How many home runs did Shelby give up to Bautista? Was it hundreds? Thousands, as coach Dave McKay gave up BP homers to Mark McGwire over the years with the Oakland A’s and the St. Louis Cardinals?

“Not too many,” said Shelby, now a coach with the Milwaukee Brewers. “He never pulled the ball when I had him.”

Hold on a second — 30 to 35 pitches, roughly 150 nights a season and Bautista didn’t fill the left-field bleachers with souvenirs?

“He hit the ball to right field — that was his swing then,” said Shelby.

Bautista said Pirates officials wanted the right-handed hitter to take the ball to right centre. Dave Littlefield was the Bucs general manager and Jim Tracy the manager.

“They saw me being late,” said Bautista standing at his locker, making an awkward swing, his foot in the bucket, and an imaginary bat swung up in his eyes. “It wasn’t because I couldn’t catch up to a fastball, trying to hit it 700 feet. It was because I didn’t have my timing down.”

Bautista had the same right-field approach in 2008 when he was traded to the Blue Jays for Robinzon Diaz.

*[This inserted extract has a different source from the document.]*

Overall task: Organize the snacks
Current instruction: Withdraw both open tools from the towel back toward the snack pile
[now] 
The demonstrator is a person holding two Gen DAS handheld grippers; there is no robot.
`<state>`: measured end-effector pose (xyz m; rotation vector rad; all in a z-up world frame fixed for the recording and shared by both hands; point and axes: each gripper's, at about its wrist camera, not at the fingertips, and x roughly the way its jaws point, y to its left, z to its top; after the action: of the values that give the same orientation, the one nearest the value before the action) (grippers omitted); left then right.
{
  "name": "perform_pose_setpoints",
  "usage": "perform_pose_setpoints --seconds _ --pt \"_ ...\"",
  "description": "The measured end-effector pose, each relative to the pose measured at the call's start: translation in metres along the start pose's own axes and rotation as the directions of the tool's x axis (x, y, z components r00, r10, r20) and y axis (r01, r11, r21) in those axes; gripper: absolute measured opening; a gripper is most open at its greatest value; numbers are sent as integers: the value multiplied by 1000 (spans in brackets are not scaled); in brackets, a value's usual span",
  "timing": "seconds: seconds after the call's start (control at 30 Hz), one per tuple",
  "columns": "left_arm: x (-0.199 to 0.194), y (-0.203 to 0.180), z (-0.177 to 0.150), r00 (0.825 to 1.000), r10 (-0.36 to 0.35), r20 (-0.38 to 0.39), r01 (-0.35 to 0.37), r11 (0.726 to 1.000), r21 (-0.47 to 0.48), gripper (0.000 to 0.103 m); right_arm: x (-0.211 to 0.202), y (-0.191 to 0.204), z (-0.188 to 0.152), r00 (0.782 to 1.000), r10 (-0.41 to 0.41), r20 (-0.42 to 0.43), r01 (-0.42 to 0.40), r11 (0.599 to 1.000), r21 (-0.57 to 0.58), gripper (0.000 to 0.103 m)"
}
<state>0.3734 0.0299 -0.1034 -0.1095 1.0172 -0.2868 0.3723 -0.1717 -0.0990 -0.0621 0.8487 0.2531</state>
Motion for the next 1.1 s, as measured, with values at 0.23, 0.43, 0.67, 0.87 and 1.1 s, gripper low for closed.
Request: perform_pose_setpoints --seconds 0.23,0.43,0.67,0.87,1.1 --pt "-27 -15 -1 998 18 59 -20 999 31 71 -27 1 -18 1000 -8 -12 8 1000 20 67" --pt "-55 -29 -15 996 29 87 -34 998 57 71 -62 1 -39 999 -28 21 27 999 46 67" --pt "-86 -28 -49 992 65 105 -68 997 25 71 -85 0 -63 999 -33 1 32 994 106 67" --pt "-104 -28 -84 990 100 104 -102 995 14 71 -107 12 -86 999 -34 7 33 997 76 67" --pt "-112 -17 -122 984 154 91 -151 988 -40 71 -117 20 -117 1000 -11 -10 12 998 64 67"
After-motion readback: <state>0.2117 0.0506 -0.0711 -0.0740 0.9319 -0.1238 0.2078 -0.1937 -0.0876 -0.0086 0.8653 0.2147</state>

“John Buck and John MacDonald were the same way. They went the other way,” said Jays hitting coach Dwayne Murphy, who arrived in 2008 as the hitting coach for Cito Gaston’s second managing stint.

It was not until after Alex Rios vacated right field that the light went on for Bautista: He was able to repeat the swing Murphy and Gaston had taught him and he had regular playing time.

Ten homers in his final 98 at bats in 2009. Then, 54 in 683 to lead the majors. And 21 in his first 274 at-bats going into the Cincinnati Reds series this weekend.

“To everyone’s amazement, he’s making solid contact to left,” Shelby said. “I saw the balls he hit out to right in Minneapolis.”

Shelby was a coach with the Baltimore Orioles in 2010 and asked Bautista for an autographed ball.

“Tell you what kind of guy Jose is: He sends over five signed balls for each one of my sons,” Shelby said.

Jeff Cox was the Pirates’ third base coach from 2006-07.

“Toronto makes those swing changes,” said Cox, now with the Chicago White Sox. “Never in my wildest dreams did I think he would be what he is today.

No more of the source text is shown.